Introducing PyVista
PyVista, a 3D data management and visualization software, has been developed along with a suite of companion software, including PVGeo and omfvista, to manage, analyze, and visualize 3D geoscientific data and models in a common geo-referenced framework. This chapter provides a look into the PyVista software framework and how it is leveraged to manage and visualize geospatial data providing insight throughout Python geocomputing workflows. Geoscientists rely on calibrating and integrating data with all types of subsurface information to further illuminate the value of modeling results and to gain insight into the research questions at hand. This software, PyVista, extends the functionality of the open-source visualization platform the Visualization Toolkit (VTK) [SLM04] by Kitware Inc. and makes it possible to integrate geoscientific information in a multidimensional rendering space much like Fig. 1, where viewers can relate geophysical and hydrological data/models to intuitive features like topography and well locations. The PyVista software is published in the Journal of Open Source Software. This chapter provides an introduction to PyVista and an overview of applications in the geosciences. Similarly, the PVGeo companion software is published in the Journal of Open Source Software and is included in Appendix A.

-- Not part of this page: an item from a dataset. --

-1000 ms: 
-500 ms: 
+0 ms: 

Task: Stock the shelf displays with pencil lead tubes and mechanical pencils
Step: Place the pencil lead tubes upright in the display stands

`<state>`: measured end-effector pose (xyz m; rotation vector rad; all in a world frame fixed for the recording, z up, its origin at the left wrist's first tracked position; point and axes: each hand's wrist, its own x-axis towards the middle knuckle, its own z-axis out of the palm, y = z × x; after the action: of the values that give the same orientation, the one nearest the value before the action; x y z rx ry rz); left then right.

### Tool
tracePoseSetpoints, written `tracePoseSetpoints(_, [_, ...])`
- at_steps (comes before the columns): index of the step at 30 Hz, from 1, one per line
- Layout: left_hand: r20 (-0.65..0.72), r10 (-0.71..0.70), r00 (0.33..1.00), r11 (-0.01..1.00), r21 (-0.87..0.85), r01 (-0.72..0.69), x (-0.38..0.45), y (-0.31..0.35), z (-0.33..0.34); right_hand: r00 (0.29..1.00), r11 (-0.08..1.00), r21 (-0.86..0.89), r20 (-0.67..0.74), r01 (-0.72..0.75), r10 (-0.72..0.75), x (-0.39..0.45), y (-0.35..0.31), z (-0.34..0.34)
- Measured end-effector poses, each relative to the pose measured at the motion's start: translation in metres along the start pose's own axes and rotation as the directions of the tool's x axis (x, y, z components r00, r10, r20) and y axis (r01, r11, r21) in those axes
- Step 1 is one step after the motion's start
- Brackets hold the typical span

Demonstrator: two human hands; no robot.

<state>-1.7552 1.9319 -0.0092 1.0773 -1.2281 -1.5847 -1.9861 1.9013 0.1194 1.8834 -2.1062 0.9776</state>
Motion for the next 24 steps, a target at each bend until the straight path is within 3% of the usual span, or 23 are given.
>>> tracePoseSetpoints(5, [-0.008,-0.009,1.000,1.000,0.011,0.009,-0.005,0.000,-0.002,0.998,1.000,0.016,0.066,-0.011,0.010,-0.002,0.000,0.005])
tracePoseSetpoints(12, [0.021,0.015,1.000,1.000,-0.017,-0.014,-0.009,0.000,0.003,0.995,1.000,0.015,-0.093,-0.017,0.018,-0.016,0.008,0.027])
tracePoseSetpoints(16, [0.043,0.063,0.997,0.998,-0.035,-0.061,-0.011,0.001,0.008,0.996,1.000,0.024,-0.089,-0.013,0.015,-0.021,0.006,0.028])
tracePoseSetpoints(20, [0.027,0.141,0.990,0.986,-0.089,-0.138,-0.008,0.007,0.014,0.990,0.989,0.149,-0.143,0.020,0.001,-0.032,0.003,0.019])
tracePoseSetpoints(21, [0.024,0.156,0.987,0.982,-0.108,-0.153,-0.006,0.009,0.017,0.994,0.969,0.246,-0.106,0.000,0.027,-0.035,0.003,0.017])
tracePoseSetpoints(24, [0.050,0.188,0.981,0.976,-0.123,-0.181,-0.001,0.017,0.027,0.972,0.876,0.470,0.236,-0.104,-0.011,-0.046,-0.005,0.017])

Data Management & Visualization
The PyVista software package has two primary modules: 1) the core module, the fundamental data structures for managing spatially-referenced information, and 2) the plotting module, a comprehensive toolset for creating integrated 3D visualizations of the core data structures. The following sections outline how PyVista’s generalized data structures provide an extensible framework for managing geoscientific data and how PyVista’s data management approach to 3D visualization can be leveraged for insight throughout geocomputing workflows.
Data Structures
Geoscientific data and models are discrete, a fact arising from how we acquire and represent these data in digital form as geospatial data represents distinct points or regions in 3D space. The nature of spatial data requires that any computational framework for managing and analyzing those data have discretized structures for containing those data. VTK, and PyVista by extension, is a framework with discrete structures that can handle the majority of 3D data types found in subsurface science. As such, PyVista creates a platform for managing spatially-referenced data and visualizing those data in a robust 3D rendering platform aiming to make analysis and visualization routines more accessible in Python. PyVista implements spatial data structures to make creating, managing, and analyzing VTK data types more streamlined for domain scientists. These spatial data structures, commonly referred to as datasets, consist of geometry, topology, and attributes to which PyVista provides direct access over a NumPy interface.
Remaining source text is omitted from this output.